Like most web developers who publish articles, I always preach about standards and best practices (which, incidentally, makes me wonder why we don’t see more loud-mouthed naysayers who try to get recognition by writing about how all that is a big joke.) This article will be no different, except this time no one can argue about whether it makes a real difference. Today, I will be talking about progressive enhancement.

What is progressive enhancement? More importantly, why should you care? Wikipedia can define terms way better than I can, but it’s exactly what it sounds like. It’s about progressively enhancing your website where those enhancements are available, which usually refers to JavaScript.

Why Should You Care?

This whole concept came about because of the technique of “graceful degradation,” a technique to make web pages break less instead of work better. Both techniques are answers to developers cutting corners and not building things the right way from the ground up. Progressive enhancement is about doing it the right way.

I can’t say I blame anyone for it or even that I am not guilty of it. After all, you can get a site or project 90% of the way there for 50% of the time and effort. That last 10% is a high cost, low reward situation that is always the first thing to go when deadlines loom or clients make demands. Nevertheless, you can still ruin your pages for various groups of people.

While progressive enhancement technically includes cascading style sheets (CSS), I am not here to make the argument that you should write your pages as semantic HTML without a style sheet at first. It is still a good idea, though, and occasionally looking at your pages without CSS during development can show you any glaring issues with your document structure.

Adobe Flash is now more of a consideration than ever in this era of iPhone dominance. I can’t count how many sites I have not been able to view a page on my phone because it “requires” Adobe Flash. Progressive enhancement would mean that content is made available without Flash, then later “enhanced” with Flash on devices and browsers that display it.

Dont make Flash required

The top offender is how developers and designers treat JavaScript. As a developer, you cannot take for granted whether or not visitors have JavaScript enabled or speculate on what their reasons are regarding it.

The problems caused by cutting corners with JS are all over, from missing content blocks (failed AJAX calls for example) to forms that cannot be submitted.
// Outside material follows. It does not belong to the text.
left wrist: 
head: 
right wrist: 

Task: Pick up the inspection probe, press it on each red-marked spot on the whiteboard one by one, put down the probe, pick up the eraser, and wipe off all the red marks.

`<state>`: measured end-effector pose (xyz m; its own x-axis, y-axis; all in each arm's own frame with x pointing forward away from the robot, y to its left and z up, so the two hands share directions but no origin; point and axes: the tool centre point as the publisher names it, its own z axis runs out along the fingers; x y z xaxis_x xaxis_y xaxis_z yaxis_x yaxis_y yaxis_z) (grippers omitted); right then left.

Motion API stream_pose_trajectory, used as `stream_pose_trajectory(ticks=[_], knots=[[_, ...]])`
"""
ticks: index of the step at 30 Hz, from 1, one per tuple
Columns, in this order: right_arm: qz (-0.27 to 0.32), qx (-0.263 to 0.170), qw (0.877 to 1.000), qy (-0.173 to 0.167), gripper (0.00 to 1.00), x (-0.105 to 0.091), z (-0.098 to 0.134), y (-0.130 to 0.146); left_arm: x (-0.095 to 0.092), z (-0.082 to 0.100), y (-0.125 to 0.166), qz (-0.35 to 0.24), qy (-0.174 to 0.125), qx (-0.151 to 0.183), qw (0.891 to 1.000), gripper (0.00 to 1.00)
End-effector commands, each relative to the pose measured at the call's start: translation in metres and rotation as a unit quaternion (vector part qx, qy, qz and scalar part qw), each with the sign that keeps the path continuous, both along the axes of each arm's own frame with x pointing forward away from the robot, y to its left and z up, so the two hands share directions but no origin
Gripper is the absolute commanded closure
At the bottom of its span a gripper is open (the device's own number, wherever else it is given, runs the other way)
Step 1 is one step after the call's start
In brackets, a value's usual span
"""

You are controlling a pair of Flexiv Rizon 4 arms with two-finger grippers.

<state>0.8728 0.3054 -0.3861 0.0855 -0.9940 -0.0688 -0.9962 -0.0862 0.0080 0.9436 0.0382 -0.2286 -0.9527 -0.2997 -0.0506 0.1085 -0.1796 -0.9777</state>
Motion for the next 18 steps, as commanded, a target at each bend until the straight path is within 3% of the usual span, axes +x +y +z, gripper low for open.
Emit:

Solid Tip: Take advantage of the noscript tag. It will make your life easier and your pages more accessible.

How About Some Example?

I have been developing a nice new complete application UI from scratch.

There have been multiple instances from the very beginning that have been obvious forks in the road where it would be very easy to take the easy way out and skip “progressive enhancement,” such as with sorting and paginating table results or showing modal box pop-ups for tidbits of information.

Take my nifty pagination bar below. It encompasses the all the functionality a user could want in navigating results, and it does so without any JavaScript. That doesn’t mean I shouldn’t take advantage of JS. You should always make things as easy for users as possible.

In this case, I use the <noscript> tag that holds a Submit button. This allows the viewer to use the page select drop down without JavaScript. For everyone else who has scripting enabled, the page form will automatically submit on change.

Noscript proper usage

Over the last 6-7 years, JavaScript frameworks have become popular, making it dangerously easy for people to abuse JavaScript with nifty effects and widgets that fail hard without JS, such as flyout navigation menus and accordion boxes.

A lack of proper learning is to blame. Most novice designers simply copy the tutorial for existing pieces and change just enough to get it working on their own page. If another method of navigation is provided, users can be cut off from sections of your site. This is another situation where the noscript tag would be helpful. Non-JS links could be placed inside to accommodate users.

A good menu, however, will be built as plain HTML first, and then progressively enhanced to make the user experience better. Take the navigation menu, for example.
newegg flyout menu

Build First, Then Enhance

While we could put on some smoking jackets and have some in-depth poetic discussions around all that “progressive enhancement” means, the above situations are a simple problem. Some people will read about the topics and continue to take the quick and easy route, never spending the extra time to build up the basics and follow up later with enhancement. Usability and accessibility should come first.

As with anything in life- if it’s worth doing, it’s worth doing right.